Она и Иннину с ней бесцеремонность терпит только из-за необходимости терпеть. Куда ж денешься? Приходится называться подругой, хотя никакой дружбой тут никогда и не пахло! Тогда, двадцать лет назад, перепуганную насмерть Инну привела к ним в общежитие Ленка, отбив ее у компании сильно подвыпивших пятикурсников. Ночью, проходя по длинному коридору, услышала за одной из закрытых дверей возню, сопровождающуюся истерическими женскими криками, и не раздумывая с размаху вышибла ногой дверь, ворвалась вихрем, как заправская героиня крутого боевика, ничего не видя вокруг себя, работая отчаянно кулаками. И потом тоже все было как в кино: и восхищение спасенной от позора Инны, и пожизненная благодарность ее родителей, не без помощи которых детдомовке Ленке удалось попасть в коллегию адвокатов, и ужас протрезвевших пятикурсников... С тех пор и началась эта странная дружба: Ленка с удовольствием общалась с ними обеими, Маша терпела изо всех сил Инну... А Инна и разрешала ее терпеть, даже не давая себе труда скрывать свое раздражение. А что? Наверное, очень удобно всегда иметь под рукой девочку для битья, тихую серую мышь, выплескивать всю свою помойку, зная, что на тебя не обидятся...

От скрипа лестничных ступеней за спиной что-то бухнуло и дернулось у нее в голове, где-то между глаз, как бухает и дергается вот уже двадцать лет... Маша развернулась навстречу спускающемуся к ней со второго этажа Арсению, губы сами собой растянулись в счастливой глупой улыбке: зачесанные волной назад пшеничные волосы, острый как бритва взгляд ярких серо-голубых глаз, невозможной белизны рубашка с короткими рукавами, чуть кривоватые крепкие ноги, руки, как обычно, засунуты в карманы брюк, запах дорогого одеколона бьет в ноздри тугой волной...

– Ты завтракать будешь?

– Нет, Мышь, некогда мне...

– А кофе? – уже в спину ему отчаянно крикнула Маша.

– Все, Мышь, меня здесь нет! До завтра! – донеслось до нее уже с крыльца.

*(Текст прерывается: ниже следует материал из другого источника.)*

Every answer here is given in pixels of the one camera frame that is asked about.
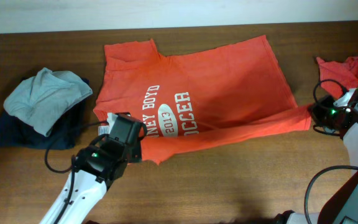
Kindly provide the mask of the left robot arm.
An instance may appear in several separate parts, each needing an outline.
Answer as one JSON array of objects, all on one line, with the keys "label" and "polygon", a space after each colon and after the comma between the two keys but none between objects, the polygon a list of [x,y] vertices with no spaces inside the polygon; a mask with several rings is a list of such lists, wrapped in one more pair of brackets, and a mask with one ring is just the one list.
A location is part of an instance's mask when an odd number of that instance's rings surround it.
[{"label": "left robot arm", "polygon": [[128,164],[142,161],[140,142],[146,125],[129,113],[108,113],[105,133],[71,157],[69,173],[57,199],[41,223],[82,223]]}]

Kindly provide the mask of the orange soccer t-shirt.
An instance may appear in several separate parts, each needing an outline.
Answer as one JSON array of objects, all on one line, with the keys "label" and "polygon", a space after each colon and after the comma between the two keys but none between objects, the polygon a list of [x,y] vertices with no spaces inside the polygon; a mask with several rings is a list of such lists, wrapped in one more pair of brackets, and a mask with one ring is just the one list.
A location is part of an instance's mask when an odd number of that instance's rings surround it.
[{"label": "orange soccer t-shirt", "polygon": [[141,120],[145,161],[310,128],[264,35],[187,55],[164,56],[153,40],[106,45],[104,53],[94,113]]}]

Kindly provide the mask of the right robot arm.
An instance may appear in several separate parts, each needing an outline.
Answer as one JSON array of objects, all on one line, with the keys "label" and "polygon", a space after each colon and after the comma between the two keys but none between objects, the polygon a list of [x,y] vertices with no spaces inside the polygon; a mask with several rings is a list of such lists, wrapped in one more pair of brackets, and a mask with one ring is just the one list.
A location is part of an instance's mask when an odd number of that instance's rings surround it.
[{"label": "right robot arm", "polygon": [[[274,219],[278,224],[354,223],[358,224],[358,87],[341,86],[341,95],[326,95],[308,108],[314,120],[313,129],[321,134],[339,137],[349,155],[348,165],[327,167],[313,176],[304,196],[304,212],[288,210]],[[351,178],[324,204],[318,213],[310,213],[308,201],[311,188],[323,174],[334,170],[350,170]]]}]

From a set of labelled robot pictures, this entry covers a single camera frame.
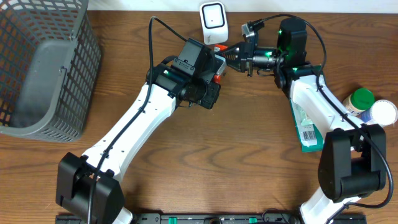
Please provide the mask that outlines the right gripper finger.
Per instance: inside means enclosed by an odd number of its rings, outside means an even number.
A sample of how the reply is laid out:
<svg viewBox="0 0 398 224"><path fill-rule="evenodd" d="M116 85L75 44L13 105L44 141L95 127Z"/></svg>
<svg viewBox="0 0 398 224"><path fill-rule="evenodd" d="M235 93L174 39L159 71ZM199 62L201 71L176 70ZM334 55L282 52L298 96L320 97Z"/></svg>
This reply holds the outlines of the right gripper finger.
<svg viewBox="0 0 398 224"><path fill-rule="evenodd" d="M239 45L233 45L221 51L221 56L225 59L237 59L239 58Z"/></svg>
<svg viewBox="0 0 398 224"><path fill-rule="evenodd" d="M226 59L226 64L228 67L232 68L233 70L240 72L240 61L239 60Z"/></svg>

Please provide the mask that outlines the red white small packet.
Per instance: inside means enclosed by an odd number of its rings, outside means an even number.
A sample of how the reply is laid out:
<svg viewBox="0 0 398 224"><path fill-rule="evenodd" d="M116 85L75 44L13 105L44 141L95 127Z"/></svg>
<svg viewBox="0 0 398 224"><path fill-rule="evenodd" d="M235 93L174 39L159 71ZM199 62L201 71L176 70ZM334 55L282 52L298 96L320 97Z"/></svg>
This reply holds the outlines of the red white small packet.
<svg viewBox="0 0 398 224"><path fill-rule="evenodd" d="M228 47L221 44L216 44L214 46L215 52L215 59L216 59L216 73L213 77L213 82L220 84L221 83L221 76L224 74L224 70L226 68L226 59L222 56L217 55L216 53L222 50L227 49Z"/></svg>

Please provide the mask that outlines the green white package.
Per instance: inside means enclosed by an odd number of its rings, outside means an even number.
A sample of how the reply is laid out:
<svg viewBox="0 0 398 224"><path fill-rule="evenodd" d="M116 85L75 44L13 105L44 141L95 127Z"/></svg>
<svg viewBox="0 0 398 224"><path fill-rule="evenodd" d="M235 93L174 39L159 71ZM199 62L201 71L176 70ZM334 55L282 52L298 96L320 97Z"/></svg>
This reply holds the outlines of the green white package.
<svg viewBox="0 0 398 224"><path fill-rule="evenodd" d="M302 152L322 151L324 140L314 123L309 126L300 125L300 110L303 109L292 99L293 87L294 85L290 87L291 92L289 93L289 103L297 137L302 147Z"/></svg>

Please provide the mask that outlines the green lid jar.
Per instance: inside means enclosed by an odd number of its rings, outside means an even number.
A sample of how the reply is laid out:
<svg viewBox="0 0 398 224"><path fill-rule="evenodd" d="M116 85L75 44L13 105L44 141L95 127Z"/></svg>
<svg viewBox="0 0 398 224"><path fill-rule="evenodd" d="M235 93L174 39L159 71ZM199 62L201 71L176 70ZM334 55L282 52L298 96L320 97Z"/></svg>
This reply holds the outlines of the green lid jar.
<svg viewBox="0 0 398 224"><path fill-rule="evenodd" d="M366 89L359 88L347 96L342 104L349 114L358 116L362 112L370 109L375 102L374 94Z"/></svg>

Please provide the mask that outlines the white jar blue label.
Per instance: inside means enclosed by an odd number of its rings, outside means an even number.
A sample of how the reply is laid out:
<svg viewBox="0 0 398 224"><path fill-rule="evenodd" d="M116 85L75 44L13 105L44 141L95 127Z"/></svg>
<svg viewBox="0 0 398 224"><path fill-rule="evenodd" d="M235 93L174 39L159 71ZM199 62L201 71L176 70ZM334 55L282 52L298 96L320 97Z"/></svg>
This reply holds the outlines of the white jar blue label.
<svg viewBox="0 0 398 224"><path fill-rule="evenodd" d="M362 112L359 118L368 125L389 126L397 121L397 107L391 101L377 100L370 109Z"/></svg>

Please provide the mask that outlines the pale green wipes packet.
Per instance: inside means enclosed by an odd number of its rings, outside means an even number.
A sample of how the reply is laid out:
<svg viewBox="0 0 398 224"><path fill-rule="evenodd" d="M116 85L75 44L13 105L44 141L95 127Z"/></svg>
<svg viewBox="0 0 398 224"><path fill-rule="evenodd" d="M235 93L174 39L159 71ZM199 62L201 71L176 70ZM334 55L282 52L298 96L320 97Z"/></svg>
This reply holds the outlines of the pale green wipes packet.
<svg viewBox="0 0 398 224"><path fill-rule="evenodd" d="M300 110L300 125L301 126L309 126L312 125L313 121L310 119L309 115L306 114L303 110Z"/></svg>

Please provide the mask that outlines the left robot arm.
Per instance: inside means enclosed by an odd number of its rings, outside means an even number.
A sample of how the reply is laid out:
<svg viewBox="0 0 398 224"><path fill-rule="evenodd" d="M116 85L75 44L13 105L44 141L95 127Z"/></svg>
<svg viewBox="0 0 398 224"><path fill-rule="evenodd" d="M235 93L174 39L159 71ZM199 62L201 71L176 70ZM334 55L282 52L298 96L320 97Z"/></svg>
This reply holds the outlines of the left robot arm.
<svg viewBox="0 0 398 224"><path fill-rule="evenodd" d="M67 153L58 164L56 203L86 223L132 223L121 182L155 129L186 101L212 109L220 93L224 57L194 39L180 55L151 67L135 102L81 156Z"/></svg>

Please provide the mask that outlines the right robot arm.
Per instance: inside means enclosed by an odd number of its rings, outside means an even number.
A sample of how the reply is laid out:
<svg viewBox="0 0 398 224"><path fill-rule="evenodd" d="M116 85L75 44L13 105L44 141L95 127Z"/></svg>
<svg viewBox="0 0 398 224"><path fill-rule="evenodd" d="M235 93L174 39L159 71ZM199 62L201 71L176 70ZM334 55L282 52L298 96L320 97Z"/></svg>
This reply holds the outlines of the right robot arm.
<svg viewBox="0 0 398 224"><path fill-rule="evenodd" d="M307 59L307 32L312 25L290 14L280 16L277 45L258 45L264 19L243 24L243 41L220 54L229 67L251 76L272 72L286 97L308 114L323 138L318 166L319 187L299 208L300 223L332 223L361 199L387 189L384 203L394 192L386 159L386 134L378 124L353 116L328 89L323 65Z"/></svg>

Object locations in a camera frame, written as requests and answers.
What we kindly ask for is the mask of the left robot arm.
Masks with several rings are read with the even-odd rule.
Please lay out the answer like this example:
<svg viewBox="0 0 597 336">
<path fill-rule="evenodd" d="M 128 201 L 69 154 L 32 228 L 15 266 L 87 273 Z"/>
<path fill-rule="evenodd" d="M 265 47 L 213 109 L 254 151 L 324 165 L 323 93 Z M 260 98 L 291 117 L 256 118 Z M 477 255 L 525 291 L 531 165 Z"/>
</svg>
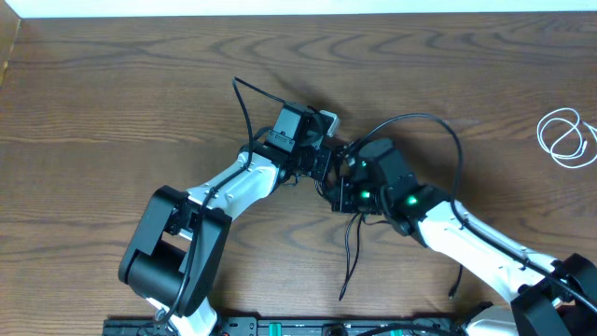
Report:
<svg viewBox="0 0 597 336">
<path fill-rule="evenodd" d="M 118 268 L 118 279 L 157 310 L 138 335 L 208 335 L 218 321 L 208 301 L 233 220 L 290 177 L 326 177 L 339 117 L 283 104 L 276 122 L 252 133 L 235 162 L 199 186 L 157 189 Z"/>
</svg>

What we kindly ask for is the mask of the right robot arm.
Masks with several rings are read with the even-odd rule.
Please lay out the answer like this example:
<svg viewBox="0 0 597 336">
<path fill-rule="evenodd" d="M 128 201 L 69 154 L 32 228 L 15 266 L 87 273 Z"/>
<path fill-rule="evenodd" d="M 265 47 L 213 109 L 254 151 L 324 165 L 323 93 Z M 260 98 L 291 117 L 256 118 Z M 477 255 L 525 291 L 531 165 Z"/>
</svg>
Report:
<svg viewBox="0 0 597 336">
<path fill-rule="evenodd" d="M 392 140 L 337 147 L 336 210 L 381 215 L 402 236 L 443 254 L 492 288 L 508 305 L 473 314 L 464 335 L 593 335 L 596 266 L 522 245 L 472 215 L 448 193 L 418 182 Z"/>
</svg>

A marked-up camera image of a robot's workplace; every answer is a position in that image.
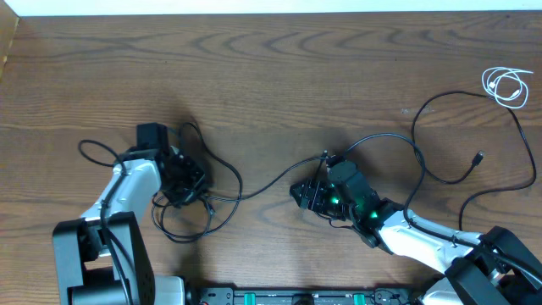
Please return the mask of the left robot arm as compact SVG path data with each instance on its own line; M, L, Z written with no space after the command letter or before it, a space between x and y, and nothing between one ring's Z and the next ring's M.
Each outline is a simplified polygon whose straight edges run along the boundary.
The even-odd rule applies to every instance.
M179 276L156 275L139 223L157 194L180 208L203 192L203 169L169 144L159 123L136 127L137 143L115 154L112 178L78 219L60 222L53 251L62 304L183 304Z

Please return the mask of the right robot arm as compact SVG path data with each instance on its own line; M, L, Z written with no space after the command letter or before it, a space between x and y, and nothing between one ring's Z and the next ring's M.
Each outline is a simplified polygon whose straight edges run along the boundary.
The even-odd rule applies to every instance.
M418 304L539 304L541 262L508 229L482 234L454 230L381 198L357 166L328 164L323 179L290 187L302 208L330 221L351 221L350 230L371 248L412 258L442 274L416 298Z

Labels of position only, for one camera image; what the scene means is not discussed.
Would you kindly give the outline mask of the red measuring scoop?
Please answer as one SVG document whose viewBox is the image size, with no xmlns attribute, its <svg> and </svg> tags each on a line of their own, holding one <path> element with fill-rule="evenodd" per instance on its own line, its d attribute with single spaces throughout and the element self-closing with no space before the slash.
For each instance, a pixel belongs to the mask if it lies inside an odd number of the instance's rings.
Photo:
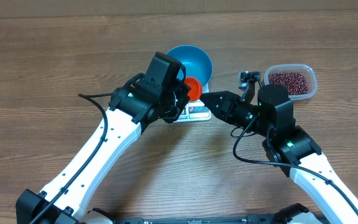
<svg viewBox="0 0 358 224">
<path fill-rule="evenodd" d="M 190 101 L 199 100 L 203 92 L 203 86 L 200 81 L 198 81 L 195 77 L 186 77 L 185 84 L 190 87 L 187 94 L 190 97 Z"/>
</svg>

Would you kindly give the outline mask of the red adzuki beans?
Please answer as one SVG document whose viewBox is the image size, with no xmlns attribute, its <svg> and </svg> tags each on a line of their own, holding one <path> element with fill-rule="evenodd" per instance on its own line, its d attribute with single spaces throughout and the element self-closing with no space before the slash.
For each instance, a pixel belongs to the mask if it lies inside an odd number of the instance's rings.
<svg viewBox="0 0 358 224">
<path fill-rule="evenodd" d="M 300 73 L 273 73 L 268 77 L 268 81 L 273 85 L 287 87 L 289 95 L 305 95 L 308 93 L 306 78 Z"/>
</svg>

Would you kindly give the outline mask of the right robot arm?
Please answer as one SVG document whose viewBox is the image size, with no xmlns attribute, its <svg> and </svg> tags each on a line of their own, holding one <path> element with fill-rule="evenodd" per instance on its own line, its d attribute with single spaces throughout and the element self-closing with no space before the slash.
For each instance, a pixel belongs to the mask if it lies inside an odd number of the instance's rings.
<svg viewBox="0 0 358 224">
<path fill-rule="evenodd" d="M 230 91 L 203 93 L 200 99 L 215 117 L 242 130 L 237 142 L 245 134 L 265 138 L 266 161 L 241 157 L 234 145 L 236 159 L 281 168 L 310 196 L 329 223 L 358 223 L 358 199 L 335 173 L 322 148 L 296 125 L 286 87 L 261 87 L 256 105 Z"/>
</svg>

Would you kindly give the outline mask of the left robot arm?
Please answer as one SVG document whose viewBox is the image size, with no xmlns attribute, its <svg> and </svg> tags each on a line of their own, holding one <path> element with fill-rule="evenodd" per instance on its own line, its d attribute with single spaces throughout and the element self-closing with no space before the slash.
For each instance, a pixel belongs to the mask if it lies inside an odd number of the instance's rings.
<svg viewBox="0 0 358 224">
<path fill-rule="evenodd" d="M 104 109 L 96 95 L 84 99 L 102 120 L 71 162 L 39 193 L 27 189 L 16 202 L 18 223 L 79 223 L 96 189 L 121 154 L 158 119 L 176 121 L 189 101 L 189 86 L 179 73 L 185 66 L 156 52 L 145 73 L 138 73 L 109 94 Z"/>
</svg>

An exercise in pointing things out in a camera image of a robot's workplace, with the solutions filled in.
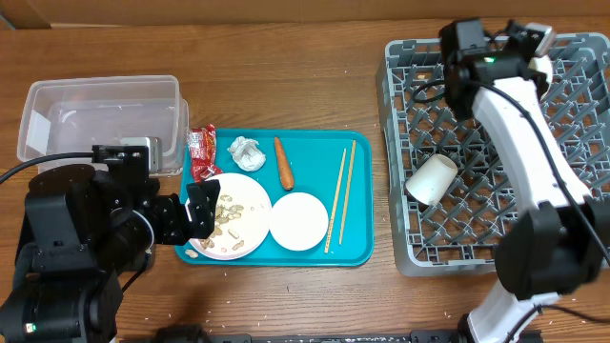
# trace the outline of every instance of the carrot
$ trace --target carrot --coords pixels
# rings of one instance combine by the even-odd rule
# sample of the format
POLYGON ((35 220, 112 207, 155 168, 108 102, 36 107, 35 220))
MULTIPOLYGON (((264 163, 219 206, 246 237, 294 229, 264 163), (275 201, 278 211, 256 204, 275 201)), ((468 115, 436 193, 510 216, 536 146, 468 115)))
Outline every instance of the carrot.
POLYGON ((291 191, 295 187, 295 178, 293 177, 293 171, 290 169, 290 163, 286 158, 284 147, 279 141, 279 138, 275 138, 275 155, 277 156, 277 168, 279 170, 279 181, 282 187, 286 191, 291 191))

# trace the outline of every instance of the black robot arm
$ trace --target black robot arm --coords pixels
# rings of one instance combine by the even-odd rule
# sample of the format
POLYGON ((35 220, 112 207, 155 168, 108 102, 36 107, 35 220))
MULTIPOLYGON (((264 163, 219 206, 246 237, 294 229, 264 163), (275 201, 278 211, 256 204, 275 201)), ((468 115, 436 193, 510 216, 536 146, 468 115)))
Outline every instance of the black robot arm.
POLYGON ((34 177, 26 196, 13 291, 0 308, 7 342, 99 342, 116 335, 118 275, 152 244, 184 245, 214 231, 217 181, 158 195, 147 147, 93 147, 93 163, 34 177))

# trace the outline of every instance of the paper cup
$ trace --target paper cup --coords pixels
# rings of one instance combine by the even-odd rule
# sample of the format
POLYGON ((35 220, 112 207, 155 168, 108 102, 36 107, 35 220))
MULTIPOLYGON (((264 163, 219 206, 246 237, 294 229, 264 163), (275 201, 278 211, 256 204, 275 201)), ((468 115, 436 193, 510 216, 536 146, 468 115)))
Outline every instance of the paper cup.
POLYGON ((436 205, 458 174, 458 166, 449 157, 434 154, 411 176, 404 187, 424 205, 436 205))
POLYGON ((549 89, 540 97, 540 99, 544 98, 549 90, 551 90, 551 85, 553 84, 553 62, 551 62, 551 58, 548 55, 534 57, 530 60, 528 68, 546 74, 546 82, 549 84, 549 89))

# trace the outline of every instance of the dish rack
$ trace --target dish rack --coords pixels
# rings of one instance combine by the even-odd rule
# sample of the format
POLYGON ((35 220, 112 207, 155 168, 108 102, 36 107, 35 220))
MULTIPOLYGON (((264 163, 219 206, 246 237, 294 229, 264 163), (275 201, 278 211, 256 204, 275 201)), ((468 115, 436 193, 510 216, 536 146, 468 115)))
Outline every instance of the dish rack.
MULTIPOLYGON (((498 39, 500 47, 505 39, 498 39)), ((549 52, 553 84, 540 102, 564 157, 598 199, 610 199, 609 50, 598 33, 558 35, 549 52)), ((494 271, 495 247, 518 218, 510 182, 480 123, 456 121, 442 99, 412 101, 417 87, 442 76, 437 39, 390 42, 376 74, 394 254, 408 276, 494 271), (434 153, 450 157, 459 171, 441 202, 424 208, 407 199, 404 182, 434 153)))

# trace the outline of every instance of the small white plate
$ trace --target small white plate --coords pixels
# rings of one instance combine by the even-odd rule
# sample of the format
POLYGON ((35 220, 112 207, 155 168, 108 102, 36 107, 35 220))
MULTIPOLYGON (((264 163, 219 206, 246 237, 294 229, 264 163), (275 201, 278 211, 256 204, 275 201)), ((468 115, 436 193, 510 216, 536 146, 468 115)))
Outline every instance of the small white plate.
POLYGON ((265 240, 269 233, 269 217, 271 200, 269 195, 251 177, 238 173, 222 173, 209 178, 220 182, 220 196, 218 205, 229 208, 232 205, 241 205, 244 210, 241 217, 220 225, 221 235, 212 238, 213 248, 203 249, 199 239, 191 239, 193 247, 204 256, 216 260, 233 260, 253 252, 265 240), (223 195, 229 195, 232 201, 221 200, 223 195), (235 239, 229 234, 229 229, 237 232, 239 238, 235 239), (233 250, 233 246, 243 240, 244 245, 233 250))
POLYGON ((277 200, 269 229, 282 247, 302 252, 315 247, 328 231, 328 213, 315 196, 293 192, 277 200))

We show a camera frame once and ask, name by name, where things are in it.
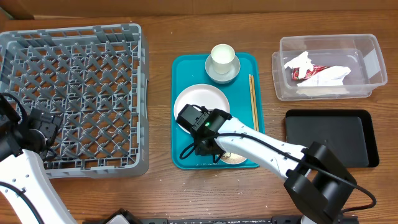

Он быстро заскочил в свой стоящий у ворот новенький синий «фольксваген», сорвался с места, оставив после себя легкое облачко пыли на уже просохшей от дождя дороге. Маша стояла, смотрела вслед, медленно приходя в себя, глядя отрешенно на возвращающихся после купания Инну и Ленку.

– Мышь, а куда это он так рванул? – спросила подошедшая Инна. – Сегодня же выходной...

– Не знаю. Ничего не сказал.

– Он вообще в последнее время не в себе... Сдается мне, бабу завел! Ты ничего не слышала такого на фирме?

– Нет, не слышала...

– Господи, никакого от тебя толку нет, Мышь! Не видела, не слышала, не знаю... Амеба! У тебя ж свой интерес должен быть!

– Какой? – испуганно спросила Маша.

– А такой! Вот не дай Бог свалит Арсюшка к другой бабе, молодой и красивой, и она быстренько уберет с фирмы всех подруг бывшей жены!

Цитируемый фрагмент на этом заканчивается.